Люба даже нашла в себе силы слегка улыбнуться.
— Да вы что, откуда у меня такие деньжищи! Просто если вы пока ее не продаете и не собираетесь сдавать, можно, мы с Дениской там поживем?
— А что, Денису плохо у нас? Его что-то не устраивает?
— Он хочет быть ближе к друзьям, к клубу, он же киберспортсмен, ему нужно тренироваться, в соревнованиях участвовать. А здесь он от всех оторван, тренируется только в Сети, ему неудобно каждый раз просить у отца машину, ведь такие концы… Одно дело — по Москве ездить, и совсем другое дело — за город. А в Москве я бы сама его в клуб на тренировки возила, и к Родиславу Евгеньевичу не нужно обращаться. И мне удобнее, я ведь тоже каждый день приезжаю. Денис давно хотел с вами поговорить, но ему неловко, а я считаю, что молчать — только хуже, всегда надо говорить, если есть какая-то проблема. Вот.
Она выдохнула и вопросительно уставилась на Любу. Господи, какая теперь разница, кто где будет жить? Пусть живут, как хотят и где хотят. Чем меньше людей будут видеть, как она гаснет и умирает, тем лучше. Молодые, здоровые, счастливые, пусть они держатся подальше от смерти и тлена, незачем им быть рядом.

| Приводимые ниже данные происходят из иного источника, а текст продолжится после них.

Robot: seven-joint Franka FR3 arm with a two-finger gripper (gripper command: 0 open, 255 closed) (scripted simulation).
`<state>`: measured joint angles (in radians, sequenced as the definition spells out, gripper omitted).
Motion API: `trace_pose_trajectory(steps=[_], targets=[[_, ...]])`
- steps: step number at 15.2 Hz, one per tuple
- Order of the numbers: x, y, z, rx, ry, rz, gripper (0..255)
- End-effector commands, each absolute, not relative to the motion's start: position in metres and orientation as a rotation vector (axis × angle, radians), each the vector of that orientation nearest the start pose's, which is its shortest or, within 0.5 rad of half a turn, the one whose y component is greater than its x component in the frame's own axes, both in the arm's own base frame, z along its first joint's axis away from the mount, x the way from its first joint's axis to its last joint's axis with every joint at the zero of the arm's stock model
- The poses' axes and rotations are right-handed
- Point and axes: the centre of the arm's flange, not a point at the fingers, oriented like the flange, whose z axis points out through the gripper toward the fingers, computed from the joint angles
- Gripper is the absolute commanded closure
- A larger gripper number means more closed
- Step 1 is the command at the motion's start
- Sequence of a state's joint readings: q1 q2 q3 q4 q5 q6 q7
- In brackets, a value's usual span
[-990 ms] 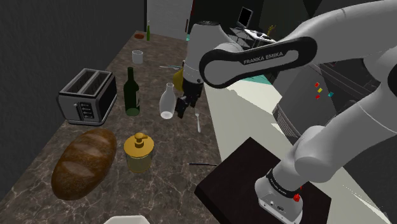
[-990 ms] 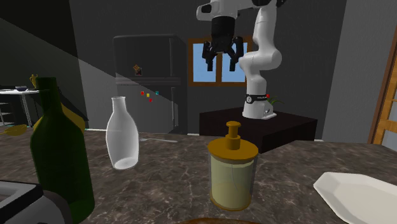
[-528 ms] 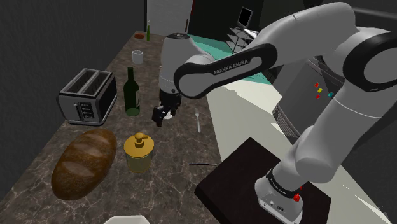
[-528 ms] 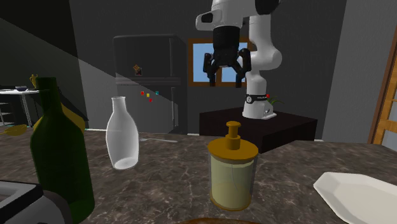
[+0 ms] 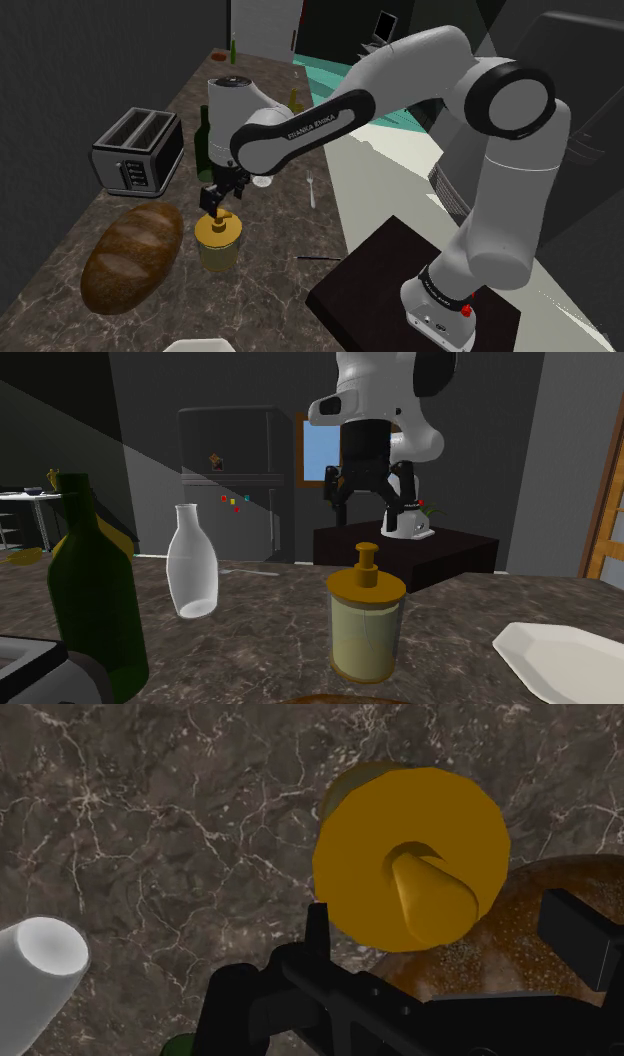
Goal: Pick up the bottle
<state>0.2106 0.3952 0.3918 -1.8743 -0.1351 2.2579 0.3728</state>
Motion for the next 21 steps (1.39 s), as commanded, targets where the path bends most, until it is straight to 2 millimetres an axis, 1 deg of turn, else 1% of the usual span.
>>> trace_pose_trajectory(steps=[1, 2, 8, 9, 11, 12, 21], targets=[[0.542, 0.358, 0.304, -3.053, -0.444, 0.003, 0], [0.542, 0.358, 0.304, -3.053, -0.444, 0.003, 0], [0.542, 0.358, 0.272, -3.053, -0.444, 0.003, 0], [0.542, 0.358, 0.264, -3.053, -0.444, 0.003, 0], [0.542, 0.358, 0.264, -3.053, -0.444, 0.003, 0], [0.543, 0.359, 0.264, -3.053, -0.444, 0.003, 255], [0.542, 0.358, 0.264, -3.053, -0.444, 0.003, 255]])
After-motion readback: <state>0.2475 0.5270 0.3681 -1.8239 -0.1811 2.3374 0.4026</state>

— Конечно, Юленька, вы можете жить в Москве. Вам без нас с Родиславом Евгеньевичем будет удобнее, свободнее. Да и концы немалые, ты права. Я поговорю с мужем, думаю, он не будет возражать.

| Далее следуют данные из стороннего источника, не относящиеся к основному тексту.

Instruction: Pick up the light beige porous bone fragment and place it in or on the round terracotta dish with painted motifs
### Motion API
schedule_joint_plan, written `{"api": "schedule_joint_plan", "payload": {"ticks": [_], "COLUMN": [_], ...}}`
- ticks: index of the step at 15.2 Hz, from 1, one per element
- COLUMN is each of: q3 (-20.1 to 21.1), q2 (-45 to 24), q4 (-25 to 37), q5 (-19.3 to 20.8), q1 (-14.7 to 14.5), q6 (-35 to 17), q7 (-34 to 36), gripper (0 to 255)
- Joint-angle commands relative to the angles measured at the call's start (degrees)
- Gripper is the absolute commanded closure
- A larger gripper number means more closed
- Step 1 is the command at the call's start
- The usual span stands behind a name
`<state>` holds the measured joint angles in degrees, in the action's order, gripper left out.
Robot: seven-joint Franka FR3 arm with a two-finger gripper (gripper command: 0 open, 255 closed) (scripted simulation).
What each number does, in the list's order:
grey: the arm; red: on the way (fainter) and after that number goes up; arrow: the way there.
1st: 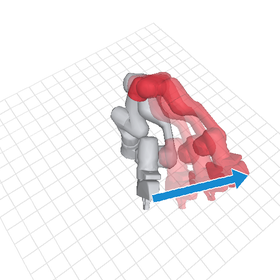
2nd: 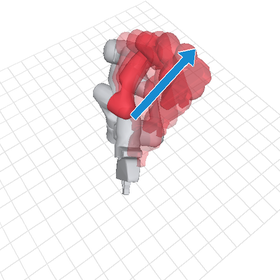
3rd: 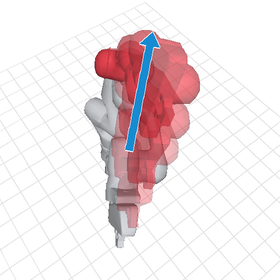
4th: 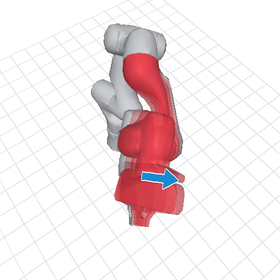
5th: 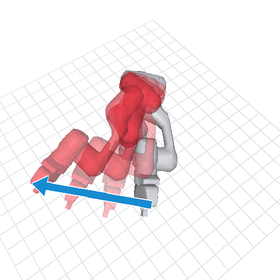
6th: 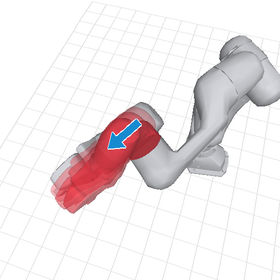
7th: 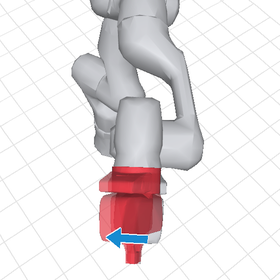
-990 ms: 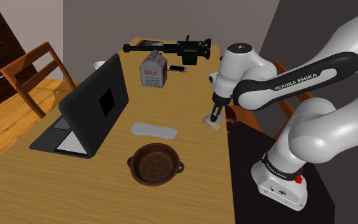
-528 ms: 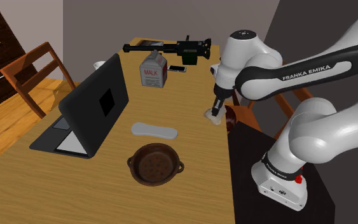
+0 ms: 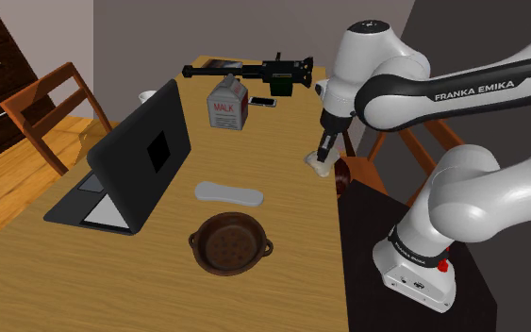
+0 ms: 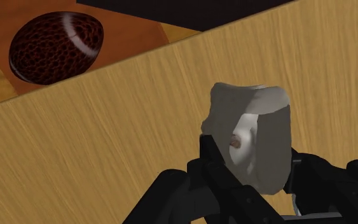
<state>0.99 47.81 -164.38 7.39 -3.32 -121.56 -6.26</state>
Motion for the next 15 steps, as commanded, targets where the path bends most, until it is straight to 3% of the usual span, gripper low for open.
{"api": "schedule_joint_plan", "payload": {"ticks": [1, 4, 9, 15], "q3": [-0.06, -0.04, 6.79, 14.44], "q2": [0.70, 1.42, -3.19, -10.94], "q4": [1.28, 3.09, 6.69, 13.28], "q5": [-0.12, -0.30, -4.78, -8.34], "q1": [-0.04, -0.10, -4.41, -7.58], "q6": [1.99, 4.51, 4.30, 3.80], "q7": [-0.29, -0.59, 6.98, 15.52], "gripper": [255, 255, 255, 255]}}
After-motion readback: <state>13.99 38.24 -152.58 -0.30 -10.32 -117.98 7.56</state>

— Спасибо! — воскликнула девушка и умчалась на кухню ставить чайник.
Люба поднялась в спальню и легла на кровать, не раздеваясь. В этом доме у них с Родиславом были отдельные спальни. Родислав сам этого не предлагал, но Люба точно знала, что он этого хочет, и предусмотрела в проекте две разные комнаты, ссылаясь на то, что с возрастом стала спать беспокойно и ей лучше быть одной. Родислав тогда удивился и даже пытался возражать, но настолько слабо и неуверенно, и такой радостью вспыхнули его глаза, что Люба поняла: она все угадала правильно.

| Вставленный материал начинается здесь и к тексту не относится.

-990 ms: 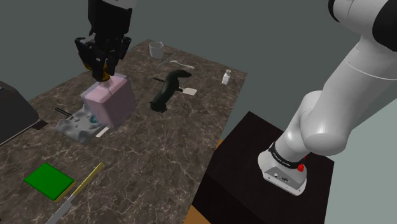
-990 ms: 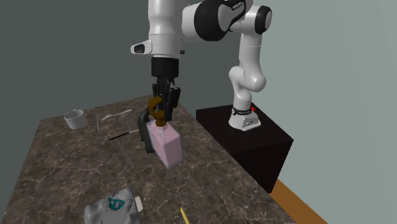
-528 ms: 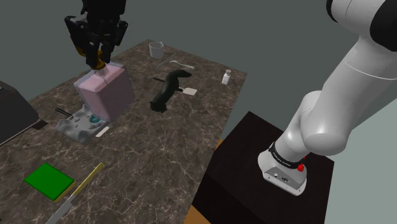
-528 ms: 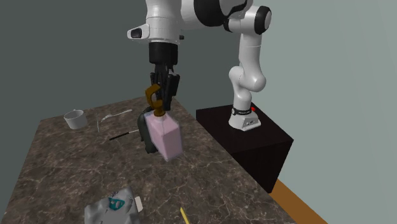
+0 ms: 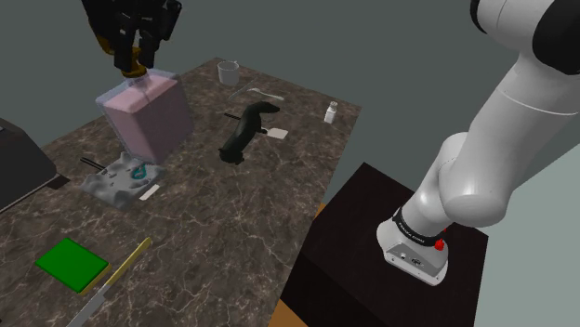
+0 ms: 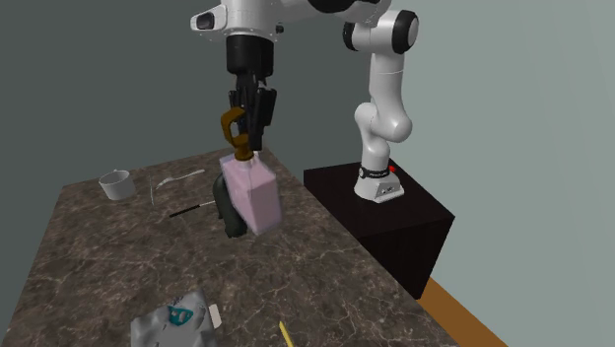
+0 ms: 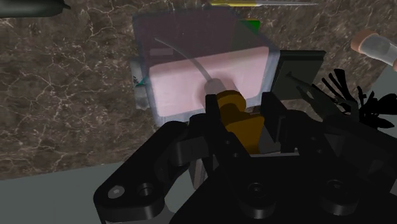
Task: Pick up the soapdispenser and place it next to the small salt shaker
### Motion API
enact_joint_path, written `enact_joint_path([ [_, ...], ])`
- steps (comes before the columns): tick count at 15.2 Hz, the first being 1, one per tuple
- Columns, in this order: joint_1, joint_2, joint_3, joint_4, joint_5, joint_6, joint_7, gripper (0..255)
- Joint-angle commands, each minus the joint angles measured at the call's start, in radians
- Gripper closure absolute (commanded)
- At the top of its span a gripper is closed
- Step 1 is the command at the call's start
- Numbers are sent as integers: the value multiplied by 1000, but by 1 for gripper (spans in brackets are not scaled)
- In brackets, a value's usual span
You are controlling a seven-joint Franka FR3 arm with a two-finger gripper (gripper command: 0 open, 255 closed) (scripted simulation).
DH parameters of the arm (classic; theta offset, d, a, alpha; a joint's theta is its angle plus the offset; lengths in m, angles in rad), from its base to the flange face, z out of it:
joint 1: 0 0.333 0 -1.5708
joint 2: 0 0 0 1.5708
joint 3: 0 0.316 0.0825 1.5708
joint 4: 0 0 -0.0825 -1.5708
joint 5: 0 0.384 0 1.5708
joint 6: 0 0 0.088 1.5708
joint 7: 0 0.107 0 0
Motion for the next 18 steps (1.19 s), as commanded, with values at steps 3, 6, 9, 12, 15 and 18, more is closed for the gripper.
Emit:
enact_joint_path([
  [3,5,22,2,83,-12,-61,15,255],
  [6,-29,-25,-18,24,22,-55,-40,255],
  [9,-72,-91,-54,-68,68,-40,-124,255],
  [12,-109,-144,-94,-144,105,-33,-207,255],
  [15,-142,-185,-136,-206,132,-31,-288,255],
  [18,-173,-216,-178,-255,152,-32,-367,255],
])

Это невозможно. Невозможно поверить, что через несколько месяцев ее не будет. Ведь она чувствует себя совсем здоровой, только немного усталой и ослабевшей, но это и понятно, за спиной остались два года строительства и обустройства дома, да еще февраль только-только заканчивается, после мрачной московской осени и сырой серой зимы все чувствуют себя плохо, это нормально. Авитаминоз. Отсутствие солнца. Она, Любовь Романова, такая же, как все. Только эти «все» будут жить, а она — нет. Почему? Как так вышло? Ведь она еще так мало прожила, она так отчетливо помнит детские годы, словно они были вчера. Вчера она жила в начале своей жизни, а сегодня уже конец. Ну как же так? Несправедливо. Почему жизнь оказалась такой короткой? Она даже не успела насладиться ею, пожить в полную силу, радостно, счастливо. Все время были какие-то заботы, проблемы, все время за кого-то болела душа, она волновалась, переживала, нервничала, беспокоилась, и не было, казалось, ни одной свободной минутки для того, чтобы сделать глубокий вдох и открыто, не стесняясь и не оглядываясь, порадоваться жизни. А теперь такой минутки уже не будет никогда. Теперь Люба будет жить в постоянном, непрекращающемся аду, кожей ощущая, как каждая прожитая секунда — это еще один шаг по направлению к концу.
Она не замечала течения времени, погруженная в свои черные мысли, она все лежала лицом вниз, дышала в подушку, даже не осознавая, насколько ей душно и неудобно. Звонок городского телефона заставил ее поднять голову.
— Ты дома? — послышался в трубке недовольный голос Родислава. — Почему у тебя мобильник выключен? Я полдня не могу до тебя дозвониться.
Она вспомнила, что выключила телефон перед тем, как войти в кабинет онколога, да так и не включила.
— У меня села батарея, — соврала она. — Ты уже едешь домой?
— Да, буду через час, если в пробке не застряну. Садовое кольцо стоит, попробуем объехать.
Ну вот, у нее есть шестьдесят минут, чтобы принять решение, как быть с Родиславом. Сказать сейчас или попозже?